Hay yields already reduced by a third due to climate change, study warns

The study forecasts that climate change will reduce spring hay yield by a further 20-50 percent between 2020 and 2080
The study forecasts that climate change will reduce spring hay yield by a further 20-50 percent between 2020 and 2080

Spring hay yields in southern England have already been reduced by more than a third due to climate change and further declines are forecast, a new study warns.

The analysis, by Rothamsted Research and the University of Reading, has revealed that yields of animal fodder from grassland have fallen by around 35% over the last century.

The study forecasts that climate change will reduce spring hay yield by a further 20-50 percent between 2020 and 2080.

The data was collected between 1902 and 2016 from the Park Grass long-term experiment at Rothamsted’s main site in Harpenden, Hertfordshire.

A statistical modelling approach was used to analyse the data, taking into account unusual patterns of yield variability, but the wide forecast range for loss in yield is primarily due to uncertainty over future global greenhouse gas emissions.

The model confirmed that warmer and drier autumns, winters and, within limits, springs in the 20th and 21st centuries reduced yield.

The optimum spring weather is colder and wetter than the conditions that being seen now and those expected in the future.

Dr John Addy, a statistician at Rothamsted Research said: “The precise response of spring hay yield to temperature and rainfall varied during the year but there is an optimum 'goldilocks' spring rainfall and temperature associated with the maximum level of yield.

"Changes in autumn and winter temperature had more of an effect on yield than autumn and winter rainfall.”

Managed grassland is the UK’s largest crop by area at over 12 million hectares; it underpins a livestock sector worth over £13 billion each year.

Spring hay and silage is fed to livestock throughout the winter and in also in times of summer drought, as is the case this year.

There is a substantial legacy effect in this perennial crop: if the weather in one year is poor for hay yield, then yield in the following year is also reduced to some extent and vice versa.

Professor Richard Ellis of the University of Reading said: “Many livestock farmers in the region have already responded to change - the increase in the area of forage maize over the past half century being but one example.

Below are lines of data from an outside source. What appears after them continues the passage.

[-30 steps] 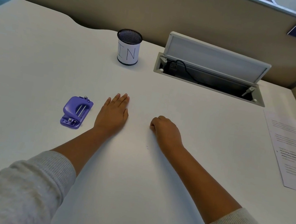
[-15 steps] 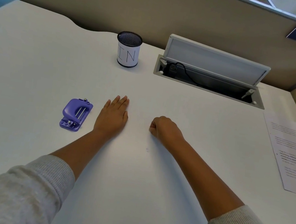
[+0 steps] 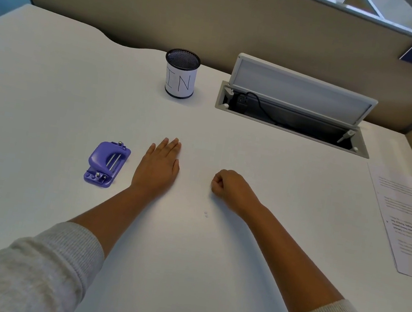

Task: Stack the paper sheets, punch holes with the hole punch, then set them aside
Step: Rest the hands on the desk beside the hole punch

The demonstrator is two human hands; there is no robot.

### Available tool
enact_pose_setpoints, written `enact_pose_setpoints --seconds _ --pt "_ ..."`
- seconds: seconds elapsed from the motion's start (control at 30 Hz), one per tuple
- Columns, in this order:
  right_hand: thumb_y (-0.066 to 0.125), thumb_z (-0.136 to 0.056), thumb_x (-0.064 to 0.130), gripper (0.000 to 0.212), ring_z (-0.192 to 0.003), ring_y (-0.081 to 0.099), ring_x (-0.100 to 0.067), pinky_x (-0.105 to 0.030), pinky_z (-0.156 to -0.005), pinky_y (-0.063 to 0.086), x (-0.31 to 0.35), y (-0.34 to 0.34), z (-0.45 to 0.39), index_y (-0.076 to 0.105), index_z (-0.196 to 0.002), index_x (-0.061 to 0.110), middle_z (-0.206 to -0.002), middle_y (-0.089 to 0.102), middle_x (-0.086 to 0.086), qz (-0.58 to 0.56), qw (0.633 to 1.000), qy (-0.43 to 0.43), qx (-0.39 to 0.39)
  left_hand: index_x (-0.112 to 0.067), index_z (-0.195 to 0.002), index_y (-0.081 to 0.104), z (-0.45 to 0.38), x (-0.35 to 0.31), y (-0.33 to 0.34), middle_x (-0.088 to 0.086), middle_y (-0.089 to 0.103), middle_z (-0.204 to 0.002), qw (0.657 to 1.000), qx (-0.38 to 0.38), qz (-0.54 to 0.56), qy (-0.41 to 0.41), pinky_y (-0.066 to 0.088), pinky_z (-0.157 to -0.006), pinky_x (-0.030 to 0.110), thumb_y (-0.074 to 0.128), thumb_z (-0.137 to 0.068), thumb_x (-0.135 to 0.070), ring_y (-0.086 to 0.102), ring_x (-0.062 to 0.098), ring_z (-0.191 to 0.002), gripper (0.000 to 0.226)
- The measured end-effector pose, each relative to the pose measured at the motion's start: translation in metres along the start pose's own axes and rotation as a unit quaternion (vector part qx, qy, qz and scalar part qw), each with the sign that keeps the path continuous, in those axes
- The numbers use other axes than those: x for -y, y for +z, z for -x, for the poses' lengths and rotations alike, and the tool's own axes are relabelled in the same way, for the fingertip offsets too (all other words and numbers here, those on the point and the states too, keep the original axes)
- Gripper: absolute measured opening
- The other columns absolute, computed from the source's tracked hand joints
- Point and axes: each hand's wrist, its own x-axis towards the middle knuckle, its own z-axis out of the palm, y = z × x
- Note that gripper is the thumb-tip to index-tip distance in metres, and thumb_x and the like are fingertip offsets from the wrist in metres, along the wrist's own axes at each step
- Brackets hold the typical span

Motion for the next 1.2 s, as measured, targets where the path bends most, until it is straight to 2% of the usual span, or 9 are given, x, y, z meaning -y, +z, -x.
enact_pose_setpoints --seconds 0.13,0.4,0.53,0.63,0.7,0.83,1.0,1.1,1.2 --pt "0.046 -0.090 0.009 0.012 -0.058 0.047 -0.007 -0.016 -0.055 0.040 -0.009 -0.012 0.004 0.052 -0.079 0.008 -0.070 0.053 0.009 -0.159 0.987 0.008 0.000 -0.012 -0.144 0.022 0.000 0.000 -0.001 0.001 0.022 -0.154 1.000 -0.002 0.001 -0.001 0.006 -0.117 0.035 0.027 -0.096 -0.020 0.014 0.018 -0.144 0.049" --pt "0.047 -0.091 0.011 0.013 -0.059 0.045 -0.010 -0.019 -0.055 0.039 -0.002 -0.033 -0.028 0.053 -0.082 0.006 -0.071 0.052 0.004 -0.202 0.978 -0.003 -0.057 -0.008 -0.140 0.033 0.000 0.001 0.001 0.005 0.032 -0.150 1.000 -0.027 -0.001 0.010 0.013 -0.115 0.038 0.001 -0.081 -0.034 0.024 0.022 -0.141 0.071" --pt "0.046 -0.092 0.012 0.026 -0.061 0.044 -0.012 -0.027 -0.063 0.040 0.024 -0.059 -0.064 0.057 -0.091 -0.011 -0.081 0.053 -0.009 -0.188 0.977 -0.030 -0.095 -0.006 -0.135 0.041 0.000 0.000 -0.001 0.008 0.042 -0.144 1.000 -0.026 -0.004 0.009 0.022 -0.112 0.042 0.008 -0.083 -0.030 0.036 0.027 -0.135 0.066" --pt "0.044 -0.092 0.012 0.031 -0.063 0.039 -0.020 -0.030 -0.061 0.038 0.049 -0.081 -0.097 0.054 -0.092 -0.018 -0.077 0.046 -0.014 -0.189 0.974 -0.051 -0.113 -0.005 -0.123 0.056 0.001 -0.001 -0.002 0.009 0.058 -0.130 0.999 -0.030 -0.029 0.010 0.040 -0.099 0.047 0.024 -0.084 -0.023 0.054 0.027 -0.120 0.053" --pt "0.043 -0.093 0.012 0.030 -0.057 0.037 -0.018 -0.028 -0.056 0.038 0.066 -0.098 -0.123 0.055 -0.078 -0.011 -0.076 0.043 -0.013 -0.231 0.963 -0.041 -0.131 -0.007 -0.118 0.061 0.001 -0.001 -0.002 0.006 0.063 -0.123 0.999 -0.031 -0.039 0.013 0.047 -0.092 0.046 0.029 -0.082 -0.021 0.060 0.024 -0.114 0.049" --pt "0.043 -0.092 0.013 0.041 -0.049 0.031 -0.014 -0.028 -0.055 0.036 0.106 -0.121 -0.180 0.033 -0.053 0.017 -0.056 0.032 -0.003 -0.250 0.955 -0.056 -0.149 -0.010 -0.118 0.061 -0.003 0.002 0.001 0.003 0.063 -0.124 0.998 -0.037 -0.047 0.020 0.048 -0.091 0.044 0.030 -0.080 -0.021 0.059 0.020 -0.115 0.050" --pt "0.048 -0.092 0.017 0.032 -0.053 0.030 -0.015 -0.030 -0.058 0.035 0.129 -0.117 -0.228 0.045 -0.061 0.011 -0.058 0.035 -0.007 -0.183 0.971 -0.072 -0.134 -0.010 -0.120 0.060 -0.004 0.004 0.005 0.003 0.062 -0.126 0.996 -0.053 -0.060 0.032 0.048 -0.095 0.040 0.030 -0.080 -0.019 0.058 0.020 -0.116 0.051" --pt "0.053 -0.091 0.019 0.031 -0.051 0.033 -0.010 -0.023 -0.058 0.036 0.127 -0.114 -0.241 0.052 -0.061 0.014 -0.054 0.040 0.002 -0.163 0.975 -0.071 -0.133 -0.010 -0.121 0.059 -0.004 0.004 0.007 0.003 0.060 -0.127 0.995 -0.068 -0.059 0.034 0.036 -0.102 0.038 0.031 -0.081 -0.019 0.057 0.020 -0.118 0.050" --pt "0.054 -0.091 0.019 0.028 -0.049 0.035 -0.006 -0.016 -0.050 0.033 0.123 -0.119 -0.240 0.056 -0.064 0.017 -0.055 0.044 0.009 -0.162 0.972 -0.075 -0.150 -0.011 -0.120 0.060 -0.004 0.002 0.005 0.002 0.061 -0.127 0.996 -0.062 -0.064 0.030 0.048 -0.097 0.038 0.031 -0.080 -0.020 0.057 0.019 -0.117 0.050"
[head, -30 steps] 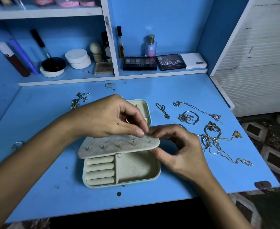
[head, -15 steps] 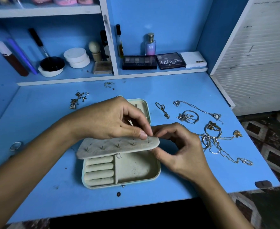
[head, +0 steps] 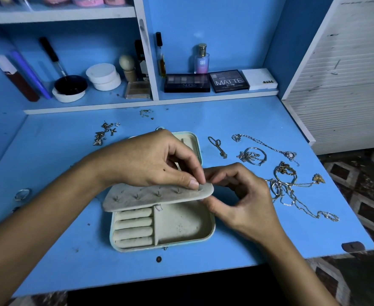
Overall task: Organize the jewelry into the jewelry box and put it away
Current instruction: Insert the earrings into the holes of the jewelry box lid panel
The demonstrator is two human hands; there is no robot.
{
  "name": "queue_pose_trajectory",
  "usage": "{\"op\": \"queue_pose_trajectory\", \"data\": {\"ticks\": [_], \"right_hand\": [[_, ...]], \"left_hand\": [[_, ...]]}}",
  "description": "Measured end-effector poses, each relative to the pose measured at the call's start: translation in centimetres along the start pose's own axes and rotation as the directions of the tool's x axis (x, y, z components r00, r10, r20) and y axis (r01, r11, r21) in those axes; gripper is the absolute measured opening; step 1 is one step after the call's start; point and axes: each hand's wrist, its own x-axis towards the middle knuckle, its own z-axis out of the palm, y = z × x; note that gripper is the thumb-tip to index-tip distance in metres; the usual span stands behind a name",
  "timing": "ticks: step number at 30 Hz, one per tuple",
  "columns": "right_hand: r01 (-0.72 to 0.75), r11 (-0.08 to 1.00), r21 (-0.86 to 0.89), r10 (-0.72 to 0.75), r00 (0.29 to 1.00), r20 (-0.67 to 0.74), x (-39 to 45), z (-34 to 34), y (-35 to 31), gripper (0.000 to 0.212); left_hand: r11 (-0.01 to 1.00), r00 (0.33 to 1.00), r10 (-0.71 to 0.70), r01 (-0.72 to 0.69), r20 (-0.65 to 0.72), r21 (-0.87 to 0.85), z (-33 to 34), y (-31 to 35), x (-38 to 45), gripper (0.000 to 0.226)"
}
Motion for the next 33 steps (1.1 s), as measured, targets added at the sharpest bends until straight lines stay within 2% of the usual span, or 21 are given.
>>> {"op": "queue_pose_trajectory", "data": {"ticks": [8, 18, 24, 33], "right_hand": [[-0.026, 1.000, 0.007, 0.026, 1.000, -0.003, -0.1, -0.1, 0.3, 0.024], [-0.006, 1.000, -0.015, 0.006, 1.000, 0.007, -0.2, -0.2, 0.5, 0.024], [0.006, 0.999, -0.034, -0.006, 1.000, 0.007, -0.3, -0.2, 0.7, 0.024], [0.034, 0.998, -0.058, -0.034, 0.999, 0.010, -0.3, -0.3, 0.7, 0.025]], "left_hand": [[1.000, 1.000, -0.002, 0.002, 0.018, -0.017, 0.0, 0.2, 0.0, 0.012], [0.993, 0.996, -0.028, 0.018, 0.088, 0.113, -0.4, 0.8, 0.4, 0.013], [0.964, 0.991, -0.055, 0.022, 0.119, 0.266, -0.6, 1.9, 0.8, 0.014], [0.859, 0.992, -0.036, -0.032, 0.121, 0.511, -0.4, 3.6, 0.9, 0.013]]}}
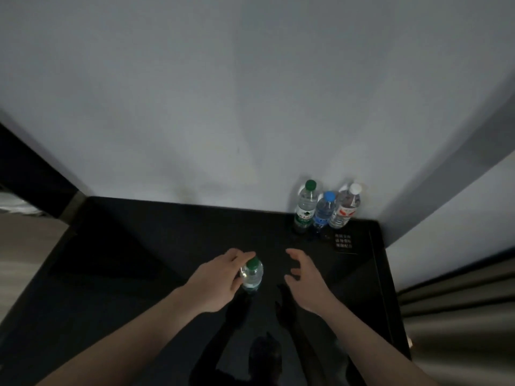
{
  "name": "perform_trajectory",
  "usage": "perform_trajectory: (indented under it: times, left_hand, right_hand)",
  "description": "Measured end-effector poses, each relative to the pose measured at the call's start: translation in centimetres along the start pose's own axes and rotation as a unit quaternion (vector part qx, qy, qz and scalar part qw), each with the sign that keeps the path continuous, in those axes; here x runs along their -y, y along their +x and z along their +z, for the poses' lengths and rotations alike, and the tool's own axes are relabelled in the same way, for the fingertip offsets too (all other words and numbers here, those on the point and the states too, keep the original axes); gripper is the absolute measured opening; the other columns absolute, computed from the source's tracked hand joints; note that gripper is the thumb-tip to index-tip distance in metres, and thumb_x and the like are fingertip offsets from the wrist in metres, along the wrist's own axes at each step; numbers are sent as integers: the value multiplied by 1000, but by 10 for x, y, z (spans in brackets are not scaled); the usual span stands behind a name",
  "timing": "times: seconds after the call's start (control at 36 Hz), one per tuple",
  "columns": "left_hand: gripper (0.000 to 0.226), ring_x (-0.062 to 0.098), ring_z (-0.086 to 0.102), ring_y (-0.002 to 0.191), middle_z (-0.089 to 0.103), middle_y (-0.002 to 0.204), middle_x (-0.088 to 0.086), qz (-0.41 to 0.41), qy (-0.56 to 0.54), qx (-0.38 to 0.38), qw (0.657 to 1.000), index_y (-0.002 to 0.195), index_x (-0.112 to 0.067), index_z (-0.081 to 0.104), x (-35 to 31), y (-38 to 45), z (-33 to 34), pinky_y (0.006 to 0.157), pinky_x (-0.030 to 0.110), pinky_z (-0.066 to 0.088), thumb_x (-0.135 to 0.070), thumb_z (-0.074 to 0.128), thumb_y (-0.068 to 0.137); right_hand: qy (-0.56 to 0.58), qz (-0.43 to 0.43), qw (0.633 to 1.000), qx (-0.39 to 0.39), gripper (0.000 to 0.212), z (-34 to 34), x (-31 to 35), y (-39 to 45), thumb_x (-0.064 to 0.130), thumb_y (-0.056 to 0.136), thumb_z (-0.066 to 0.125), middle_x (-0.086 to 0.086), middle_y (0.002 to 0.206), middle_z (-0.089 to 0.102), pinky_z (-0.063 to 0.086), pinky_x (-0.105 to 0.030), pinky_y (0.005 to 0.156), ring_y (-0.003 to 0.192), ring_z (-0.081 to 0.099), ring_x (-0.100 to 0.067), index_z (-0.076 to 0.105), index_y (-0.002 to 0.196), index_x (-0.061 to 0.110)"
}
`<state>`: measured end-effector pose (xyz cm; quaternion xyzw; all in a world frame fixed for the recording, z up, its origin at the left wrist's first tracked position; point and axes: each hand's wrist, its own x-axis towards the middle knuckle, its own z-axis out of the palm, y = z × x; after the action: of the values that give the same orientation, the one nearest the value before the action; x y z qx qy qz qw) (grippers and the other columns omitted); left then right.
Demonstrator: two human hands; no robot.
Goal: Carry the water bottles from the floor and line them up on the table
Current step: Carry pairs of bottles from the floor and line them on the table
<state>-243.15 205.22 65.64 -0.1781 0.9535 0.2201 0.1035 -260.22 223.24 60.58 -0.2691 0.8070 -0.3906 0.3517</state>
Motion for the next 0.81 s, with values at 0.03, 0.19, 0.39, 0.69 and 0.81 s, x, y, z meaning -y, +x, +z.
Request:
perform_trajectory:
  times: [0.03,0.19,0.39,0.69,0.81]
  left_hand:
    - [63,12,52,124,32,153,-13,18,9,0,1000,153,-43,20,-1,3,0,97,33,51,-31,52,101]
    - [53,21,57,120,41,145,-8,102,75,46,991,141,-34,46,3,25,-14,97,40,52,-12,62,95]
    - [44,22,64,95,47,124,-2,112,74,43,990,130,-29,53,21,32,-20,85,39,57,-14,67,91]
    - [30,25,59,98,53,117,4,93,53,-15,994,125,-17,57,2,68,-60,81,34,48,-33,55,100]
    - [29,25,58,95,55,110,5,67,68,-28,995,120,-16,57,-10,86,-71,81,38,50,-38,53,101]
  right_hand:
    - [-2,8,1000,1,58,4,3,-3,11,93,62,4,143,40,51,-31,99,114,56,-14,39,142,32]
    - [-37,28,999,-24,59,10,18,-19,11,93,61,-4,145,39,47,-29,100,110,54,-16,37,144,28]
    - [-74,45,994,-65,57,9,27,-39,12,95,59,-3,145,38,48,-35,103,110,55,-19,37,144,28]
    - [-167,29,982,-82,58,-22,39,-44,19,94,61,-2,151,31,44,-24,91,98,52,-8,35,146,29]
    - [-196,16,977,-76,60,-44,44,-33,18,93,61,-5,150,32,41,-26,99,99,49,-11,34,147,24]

"Future investments in milk production from grass are more likely to favour the wetter and cooler regions of the UK.”

The study's projections are specific to the Park Grass site, but the design of the long-term experiment means that a range of grassland systems are studied.

Plots on the site range from those with high fertiliser inputs, plots with only additions of farmyard manure and some plots with no additional inputs.

The relative effect of climate change on yield was remarkably similar across all these contrasting treatments.